(DATA TO PROCESS Opens)

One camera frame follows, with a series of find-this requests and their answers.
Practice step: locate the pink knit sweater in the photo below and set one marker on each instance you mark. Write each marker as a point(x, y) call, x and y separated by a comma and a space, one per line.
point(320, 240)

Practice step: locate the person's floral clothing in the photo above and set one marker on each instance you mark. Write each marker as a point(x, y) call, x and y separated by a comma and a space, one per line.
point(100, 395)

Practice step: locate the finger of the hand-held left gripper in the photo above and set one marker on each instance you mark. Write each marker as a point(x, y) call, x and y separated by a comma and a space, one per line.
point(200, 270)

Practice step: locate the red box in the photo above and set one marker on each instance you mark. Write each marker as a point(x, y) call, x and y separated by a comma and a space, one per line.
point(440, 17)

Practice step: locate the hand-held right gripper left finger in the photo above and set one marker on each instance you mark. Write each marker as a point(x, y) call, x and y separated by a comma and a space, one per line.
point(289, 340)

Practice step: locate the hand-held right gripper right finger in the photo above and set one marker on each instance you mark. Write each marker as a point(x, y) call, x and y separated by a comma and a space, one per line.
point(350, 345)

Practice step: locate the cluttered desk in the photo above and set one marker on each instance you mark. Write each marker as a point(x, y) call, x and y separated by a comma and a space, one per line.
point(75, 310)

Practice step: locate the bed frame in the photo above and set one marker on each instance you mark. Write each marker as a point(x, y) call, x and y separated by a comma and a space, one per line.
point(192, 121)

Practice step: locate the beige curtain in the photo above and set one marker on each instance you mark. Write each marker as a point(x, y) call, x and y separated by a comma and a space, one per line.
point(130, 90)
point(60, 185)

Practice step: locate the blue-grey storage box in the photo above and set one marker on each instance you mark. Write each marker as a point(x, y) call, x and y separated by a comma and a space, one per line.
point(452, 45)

(DATA TO PROCESS Closes)

__EXERCISE AIM__: All the records above must be transcribed without a single change to any word.

__EXERCISE RESPONSE__:
One camera frame follows, with a series of find-this requests and their answers.
Practice step: locate the pink knit sweater in the photo below and set one marker on each instance you mark. Write each marker as a point(x, y) call, x and y separated by a comma and a space, one per line.
point(320, 240)

Practice step: locate the person's floral clothing in the photo above and set one marker on each instance you mark. Write each marker as a point(x, y) call, x and y separated by a comma and a space, one per line.
point(100, 395)

Practice step: locate the finger of the hand-held left gripper in the photo above and set one marker on each instance you mark. Write each marker as a point(x, y) call, x and y separated by a comma and a space, one per line.
point(200, 270)

Practice step: locate the red box in the photo above and set one marker on each instance you mark. Write each marker as a point(x, y) call, x and y separated by a comma and a space, one per line.
point(440, 17)

Practice step: locate the hand-held right gripper left finger in the photo above and set one marker on each instance you mark. Write each marker as a point(x, y) call, x and y separated by a comma and a space, one per line.
point(289, 340)

Practice step: locate the hand-held right gripper right finger in the photo above and set one marker on each instance you mark. Write each marker as a point(x, y) call, x and y separated by a comma and a space, one per line.
point(350, 345)

Practice step: locate the cluttered desk in the photo above and set one marker on each instance you mark. Write each marker as a point(x, y) call, x and y separated by a comma and a space, one per line.
point(75, 310)

Practice step: locate the bed frame in the photo above and set one marker on each instance you mark. Write each marker as a point(x, y) call, x and y separated by a comma and a space, one per line.
point(192, 121)

Practice step: locate the beige curtain in the photo above and set one marker on each instance you mark. Write each marker as a point(x, y) call, x and y separated by a comma and a space, one per line.
point(130, 90)
point(60, 185)

Practice step: locate the blue-grey storage box in the photo above and set one marker on each instance you mark. Write each marker as a point(x, y) call, x and y separated by a comma and a space, one per line.
point(452, 45)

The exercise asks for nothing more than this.